What you return should be the lines from the first line of the records below through the line holding "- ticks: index", unchanged.

★ ★ ★ ★ ★ ★ ★

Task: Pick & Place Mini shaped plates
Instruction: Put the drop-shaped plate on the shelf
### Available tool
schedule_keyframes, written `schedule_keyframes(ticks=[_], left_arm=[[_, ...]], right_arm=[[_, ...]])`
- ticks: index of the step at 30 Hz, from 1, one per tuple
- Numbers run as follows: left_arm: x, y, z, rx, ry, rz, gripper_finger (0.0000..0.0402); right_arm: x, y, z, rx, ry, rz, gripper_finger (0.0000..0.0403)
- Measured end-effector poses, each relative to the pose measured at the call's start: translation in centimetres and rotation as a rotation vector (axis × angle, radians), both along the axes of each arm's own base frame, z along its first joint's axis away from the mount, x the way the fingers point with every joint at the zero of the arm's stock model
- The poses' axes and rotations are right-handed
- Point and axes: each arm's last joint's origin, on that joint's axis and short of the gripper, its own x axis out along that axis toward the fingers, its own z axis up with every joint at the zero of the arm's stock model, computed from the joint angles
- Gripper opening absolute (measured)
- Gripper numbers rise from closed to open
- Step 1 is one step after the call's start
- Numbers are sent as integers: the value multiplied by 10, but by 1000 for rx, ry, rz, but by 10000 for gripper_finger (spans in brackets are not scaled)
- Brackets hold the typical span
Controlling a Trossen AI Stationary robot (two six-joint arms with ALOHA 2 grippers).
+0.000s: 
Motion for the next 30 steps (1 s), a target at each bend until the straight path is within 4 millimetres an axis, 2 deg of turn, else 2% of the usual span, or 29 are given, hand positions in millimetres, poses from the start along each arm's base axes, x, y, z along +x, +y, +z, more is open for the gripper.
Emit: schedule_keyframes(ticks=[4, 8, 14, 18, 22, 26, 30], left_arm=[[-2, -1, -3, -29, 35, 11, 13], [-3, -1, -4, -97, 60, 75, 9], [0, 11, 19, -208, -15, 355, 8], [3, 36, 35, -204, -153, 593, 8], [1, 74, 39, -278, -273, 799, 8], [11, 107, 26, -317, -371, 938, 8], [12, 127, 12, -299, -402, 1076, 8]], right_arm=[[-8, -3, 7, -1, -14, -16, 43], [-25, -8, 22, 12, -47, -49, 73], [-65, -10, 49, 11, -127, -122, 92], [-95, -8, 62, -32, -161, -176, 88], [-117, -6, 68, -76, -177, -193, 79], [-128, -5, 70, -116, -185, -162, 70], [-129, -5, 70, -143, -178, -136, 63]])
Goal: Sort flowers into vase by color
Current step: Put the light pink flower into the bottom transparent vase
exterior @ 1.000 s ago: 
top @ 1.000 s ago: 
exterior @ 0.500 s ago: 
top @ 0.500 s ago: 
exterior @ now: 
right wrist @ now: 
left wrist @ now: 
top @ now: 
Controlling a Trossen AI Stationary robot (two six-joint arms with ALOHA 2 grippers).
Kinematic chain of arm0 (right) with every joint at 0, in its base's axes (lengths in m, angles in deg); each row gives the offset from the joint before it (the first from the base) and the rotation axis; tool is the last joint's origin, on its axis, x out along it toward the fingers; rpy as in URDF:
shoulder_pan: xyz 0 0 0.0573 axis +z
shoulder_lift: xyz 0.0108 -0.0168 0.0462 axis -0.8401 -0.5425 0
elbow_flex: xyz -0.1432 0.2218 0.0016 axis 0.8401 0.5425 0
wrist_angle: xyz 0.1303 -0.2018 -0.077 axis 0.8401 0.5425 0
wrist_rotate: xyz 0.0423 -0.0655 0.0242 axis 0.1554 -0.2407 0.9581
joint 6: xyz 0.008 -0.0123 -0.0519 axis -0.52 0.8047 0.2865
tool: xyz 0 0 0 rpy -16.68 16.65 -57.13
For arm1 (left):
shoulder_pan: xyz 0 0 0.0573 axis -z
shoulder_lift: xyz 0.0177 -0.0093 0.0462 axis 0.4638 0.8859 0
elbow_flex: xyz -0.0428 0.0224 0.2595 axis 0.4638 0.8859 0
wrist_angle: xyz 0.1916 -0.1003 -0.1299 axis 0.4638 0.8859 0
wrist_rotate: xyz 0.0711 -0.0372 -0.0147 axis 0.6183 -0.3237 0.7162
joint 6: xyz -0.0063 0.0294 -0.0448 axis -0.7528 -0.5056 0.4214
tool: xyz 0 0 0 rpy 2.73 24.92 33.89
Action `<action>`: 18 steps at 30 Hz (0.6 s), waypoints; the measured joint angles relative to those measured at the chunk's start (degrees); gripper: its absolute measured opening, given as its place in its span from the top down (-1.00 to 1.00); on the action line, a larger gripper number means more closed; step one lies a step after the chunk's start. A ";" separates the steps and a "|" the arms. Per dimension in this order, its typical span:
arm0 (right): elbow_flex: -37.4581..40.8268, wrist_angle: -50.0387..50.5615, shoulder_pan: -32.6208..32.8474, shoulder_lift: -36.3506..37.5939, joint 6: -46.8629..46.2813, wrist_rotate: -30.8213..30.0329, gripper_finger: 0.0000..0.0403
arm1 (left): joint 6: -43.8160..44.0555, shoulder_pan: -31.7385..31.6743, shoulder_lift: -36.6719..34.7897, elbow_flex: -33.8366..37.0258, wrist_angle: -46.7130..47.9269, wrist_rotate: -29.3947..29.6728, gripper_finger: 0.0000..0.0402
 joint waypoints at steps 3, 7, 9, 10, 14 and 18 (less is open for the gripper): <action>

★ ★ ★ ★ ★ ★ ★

> TASK OUTPUT:
Task: Pick & Place Mini shaped plates
Instruction: Put the drop-shaped plate on the shelf
### Available tool
schedule_keyframes, written `schedule_keyframes(ticks=[_], left_arm=[[_, ...]], right_arm=[[_, ...]])`
- ticks: index of the step at 30 Hz, from 1, one per tuple

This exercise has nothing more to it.